▸ Assignment:
Please repeat exactly the lines below from the one containing "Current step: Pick" down to the one containing "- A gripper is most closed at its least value", both included, and nothing else.

[Records from a collection]
********************
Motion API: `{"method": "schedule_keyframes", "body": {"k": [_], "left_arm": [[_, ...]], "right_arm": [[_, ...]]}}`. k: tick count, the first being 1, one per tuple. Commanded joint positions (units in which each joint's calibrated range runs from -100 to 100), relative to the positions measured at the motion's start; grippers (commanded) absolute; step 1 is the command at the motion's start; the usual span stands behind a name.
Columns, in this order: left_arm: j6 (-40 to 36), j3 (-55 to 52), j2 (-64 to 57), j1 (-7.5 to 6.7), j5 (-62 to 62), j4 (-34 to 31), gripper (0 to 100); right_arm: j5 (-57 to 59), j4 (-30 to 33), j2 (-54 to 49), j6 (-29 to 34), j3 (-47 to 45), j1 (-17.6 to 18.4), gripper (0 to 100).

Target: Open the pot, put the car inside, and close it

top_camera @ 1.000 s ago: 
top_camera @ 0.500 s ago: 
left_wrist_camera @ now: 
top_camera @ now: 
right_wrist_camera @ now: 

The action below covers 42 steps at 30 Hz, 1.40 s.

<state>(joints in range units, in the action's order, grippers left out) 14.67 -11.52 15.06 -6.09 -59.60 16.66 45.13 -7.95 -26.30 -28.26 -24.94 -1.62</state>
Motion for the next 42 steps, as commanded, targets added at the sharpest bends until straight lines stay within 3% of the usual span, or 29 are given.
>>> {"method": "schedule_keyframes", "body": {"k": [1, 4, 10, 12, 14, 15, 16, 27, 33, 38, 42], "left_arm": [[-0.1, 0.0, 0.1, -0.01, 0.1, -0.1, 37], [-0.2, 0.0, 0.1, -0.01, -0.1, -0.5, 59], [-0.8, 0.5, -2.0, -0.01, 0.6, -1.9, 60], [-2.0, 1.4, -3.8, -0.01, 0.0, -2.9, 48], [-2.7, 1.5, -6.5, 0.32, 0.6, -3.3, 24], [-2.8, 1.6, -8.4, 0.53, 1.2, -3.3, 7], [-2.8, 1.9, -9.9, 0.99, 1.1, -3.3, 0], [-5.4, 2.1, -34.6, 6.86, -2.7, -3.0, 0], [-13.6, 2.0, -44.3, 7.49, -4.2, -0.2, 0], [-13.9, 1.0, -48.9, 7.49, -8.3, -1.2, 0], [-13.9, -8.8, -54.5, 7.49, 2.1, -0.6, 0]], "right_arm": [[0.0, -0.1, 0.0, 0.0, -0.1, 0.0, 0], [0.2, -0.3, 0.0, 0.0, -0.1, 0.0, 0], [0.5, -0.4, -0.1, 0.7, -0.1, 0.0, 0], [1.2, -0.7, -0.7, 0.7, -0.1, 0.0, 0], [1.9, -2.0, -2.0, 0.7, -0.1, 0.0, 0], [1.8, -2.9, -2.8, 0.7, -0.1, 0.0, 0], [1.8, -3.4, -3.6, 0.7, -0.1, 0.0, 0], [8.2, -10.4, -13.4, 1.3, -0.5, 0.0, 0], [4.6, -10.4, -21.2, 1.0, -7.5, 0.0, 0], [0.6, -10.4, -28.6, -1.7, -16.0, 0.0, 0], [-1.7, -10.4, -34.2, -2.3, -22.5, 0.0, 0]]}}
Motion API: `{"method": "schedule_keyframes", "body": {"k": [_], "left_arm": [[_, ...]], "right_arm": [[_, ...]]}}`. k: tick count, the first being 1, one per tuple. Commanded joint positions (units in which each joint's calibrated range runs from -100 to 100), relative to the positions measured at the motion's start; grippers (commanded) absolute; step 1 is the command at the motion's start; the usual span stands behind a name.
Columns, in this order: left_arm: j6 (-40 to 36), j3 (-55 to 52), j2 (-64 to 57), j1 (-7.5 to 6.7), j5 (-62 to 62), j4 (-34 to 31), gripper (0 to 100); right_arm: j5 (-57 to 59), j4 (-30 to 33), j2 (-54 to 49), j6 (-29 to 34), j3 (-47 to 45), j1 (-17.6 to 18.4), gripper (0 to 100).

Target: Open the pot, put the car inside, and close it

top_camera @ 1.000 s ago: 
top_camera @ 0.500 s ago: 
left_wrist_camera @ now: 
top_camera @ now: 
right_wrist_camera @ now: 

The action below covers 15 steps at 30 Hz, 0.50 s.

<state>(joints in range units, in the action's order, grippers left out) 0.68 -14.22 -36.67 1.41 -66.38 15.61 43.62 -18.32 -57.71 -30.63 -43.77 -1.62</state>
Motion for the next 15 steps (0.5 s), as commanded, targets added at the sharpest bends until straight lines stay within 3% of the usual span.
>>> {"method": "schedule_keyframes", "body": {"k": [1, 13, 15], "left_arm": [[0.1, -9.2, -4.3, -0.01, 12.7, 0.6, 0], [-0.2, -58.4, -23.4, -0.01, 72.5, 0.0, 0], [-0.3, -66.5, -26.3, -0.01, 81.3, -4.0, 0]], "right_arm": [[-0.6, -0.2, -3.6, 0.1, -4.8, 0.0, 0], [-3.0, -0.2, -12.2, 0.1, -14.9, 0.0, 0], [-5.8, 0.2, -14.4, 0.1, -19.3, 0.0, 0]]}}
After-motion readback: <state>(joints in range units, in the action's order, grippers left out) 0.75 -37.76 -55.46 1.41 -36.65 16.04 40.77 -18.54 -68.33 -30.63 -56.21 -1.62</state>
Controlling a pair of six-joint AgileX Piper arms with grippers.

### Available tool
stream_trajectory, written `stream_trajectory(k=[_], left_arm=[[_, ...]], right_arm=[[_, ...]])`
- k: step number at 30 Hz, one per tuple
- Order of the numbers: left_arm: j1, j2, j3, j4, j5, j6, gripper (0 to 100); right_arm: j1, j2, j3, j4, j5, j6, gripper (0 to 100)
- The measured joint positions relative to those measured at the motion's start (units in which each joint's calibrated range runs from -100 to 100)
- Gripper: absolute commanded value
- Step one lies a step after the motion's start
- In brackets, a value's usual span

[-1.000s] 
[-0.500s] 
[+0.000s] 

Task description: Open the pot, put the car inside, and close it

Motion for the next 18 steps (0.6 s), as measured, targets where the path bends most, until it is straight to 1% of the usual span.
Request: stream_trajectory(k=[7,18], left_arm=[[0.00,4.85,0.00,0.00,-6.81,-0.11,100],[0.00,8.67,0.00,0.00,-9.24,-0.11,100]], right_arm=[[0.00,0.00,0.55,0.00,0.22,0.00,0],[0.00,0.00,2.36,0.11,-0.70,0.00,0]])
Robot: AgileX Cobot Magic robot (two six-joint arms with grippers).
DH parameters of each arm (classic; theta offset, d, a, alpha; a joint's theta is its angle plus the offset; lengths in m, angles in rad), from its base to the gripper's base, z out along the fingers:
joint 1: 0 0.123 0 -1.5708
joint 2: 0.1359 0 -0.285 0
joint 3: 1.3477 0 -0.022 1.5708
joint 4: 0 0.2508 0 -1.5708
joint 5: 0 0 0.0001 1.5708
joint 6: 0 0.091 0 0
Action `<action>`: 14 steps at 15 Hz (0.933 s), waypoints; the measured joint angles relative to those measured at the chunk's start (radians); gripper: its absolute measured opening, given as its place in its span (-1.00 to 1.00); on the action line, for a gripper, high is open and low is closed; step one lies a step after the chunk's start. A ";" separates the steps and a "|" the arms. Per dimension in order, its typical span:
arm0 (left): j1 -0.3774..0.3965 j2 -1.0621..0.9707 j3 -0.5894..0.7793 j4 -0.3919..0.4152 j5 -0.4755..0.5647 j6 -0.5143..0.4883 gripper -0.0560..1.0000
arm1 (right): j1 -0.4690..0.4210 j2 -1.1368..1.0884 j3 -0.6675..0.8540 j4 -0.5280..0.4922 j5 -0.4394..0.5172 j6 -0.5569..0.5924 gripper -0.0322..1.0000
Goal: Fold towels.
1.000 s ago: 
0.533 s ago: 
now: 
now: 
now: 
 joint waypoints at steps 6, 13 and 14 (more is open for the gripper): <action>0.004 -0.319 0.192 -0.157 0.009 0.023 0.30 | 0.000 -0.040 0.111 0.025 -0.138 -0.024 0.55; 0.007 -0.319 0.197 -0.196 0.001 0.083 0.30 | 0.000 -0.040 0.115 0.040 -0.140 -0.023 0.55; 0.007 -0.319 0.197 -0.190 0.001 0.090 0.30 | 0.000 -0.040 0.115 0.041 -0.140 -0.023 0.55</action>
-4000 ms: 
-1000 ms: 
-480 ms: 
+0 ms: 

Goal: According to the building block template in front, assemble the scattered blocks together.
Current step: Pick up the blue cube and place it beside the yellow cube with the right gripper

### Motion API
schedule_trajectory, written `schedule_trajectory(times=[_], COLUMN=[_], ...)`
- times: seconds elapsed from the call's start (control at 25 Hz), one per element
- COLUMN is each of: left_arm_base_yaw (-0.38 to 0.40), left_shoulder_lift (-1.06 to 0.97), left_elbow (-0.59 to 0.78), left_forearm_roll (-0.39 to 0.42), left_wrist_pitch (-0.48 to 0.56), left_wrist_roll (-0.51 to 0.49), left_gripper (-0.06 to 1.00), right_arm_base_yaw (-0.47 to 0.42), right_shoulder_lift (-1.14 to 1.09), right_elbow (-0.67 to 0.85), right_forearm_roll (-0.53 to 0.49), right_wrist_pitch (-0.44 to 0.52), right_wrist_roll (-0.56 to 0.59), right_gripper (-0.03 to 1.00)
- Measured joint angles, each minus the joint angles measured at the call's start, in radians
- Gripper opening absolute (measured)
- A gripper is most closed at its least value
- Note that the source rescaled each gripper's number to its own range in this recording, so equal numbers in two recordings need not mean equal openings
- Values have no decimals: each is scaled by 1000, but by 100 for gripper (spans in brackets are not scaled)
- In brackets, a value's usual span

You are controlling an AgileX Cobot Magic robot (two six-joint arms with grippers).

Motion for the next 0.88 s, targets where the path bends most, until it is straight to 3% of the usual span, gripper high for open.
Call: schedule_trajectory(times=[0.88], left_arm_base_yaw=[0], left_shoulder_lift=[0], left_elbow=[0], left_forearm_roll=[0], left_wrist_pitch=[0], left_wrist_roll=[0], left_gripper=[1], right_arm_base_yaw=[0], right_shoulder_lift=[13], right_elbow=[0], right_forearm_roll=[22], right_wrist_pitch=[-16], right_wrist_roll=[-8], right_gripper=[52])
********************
▸ Answer box:
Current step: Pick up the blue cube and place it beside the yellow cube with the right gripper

### Motion API
schedule_trajectory, written `schedule_trajectory(times=[_], COLUMN=[_], ...)`
- times: seconds elapsed from the call's start (control at 25 Hz), one per element
- COLUMN is each of: left_arm_base_yaw (-0.38 to 0.40), left_shoulder_lift (-1.06 to 0.97), left_elbow (-0.59 to 0.78), left_forearm_roll (-0.39 to 0.42), left_wrist_pitch (-0.48 to 0.56), left_wrist_roll (-0.51 to 0.49), left_gripper (-0.06 to 1.00), right_arm_base_yaw (-0.47 to 0.42), right_shoulder_lift (-1.14 to 1.09), right_elbow (-0.67 to 0.85), right_forearm_roll (-0.53 to 0.49), right_wrist_pitch (-0.44 to 0.52), right_wrist_roll (-0.56 to 0.59), right_gripper (-0.03 to 1.00)
- Measured joint angles, each minus the joint angles measured at the call's start, in radians
- Gripper opening absolute (measured)
- A gripper is most closed at its least value

Nothing more remains to be done for this exercise.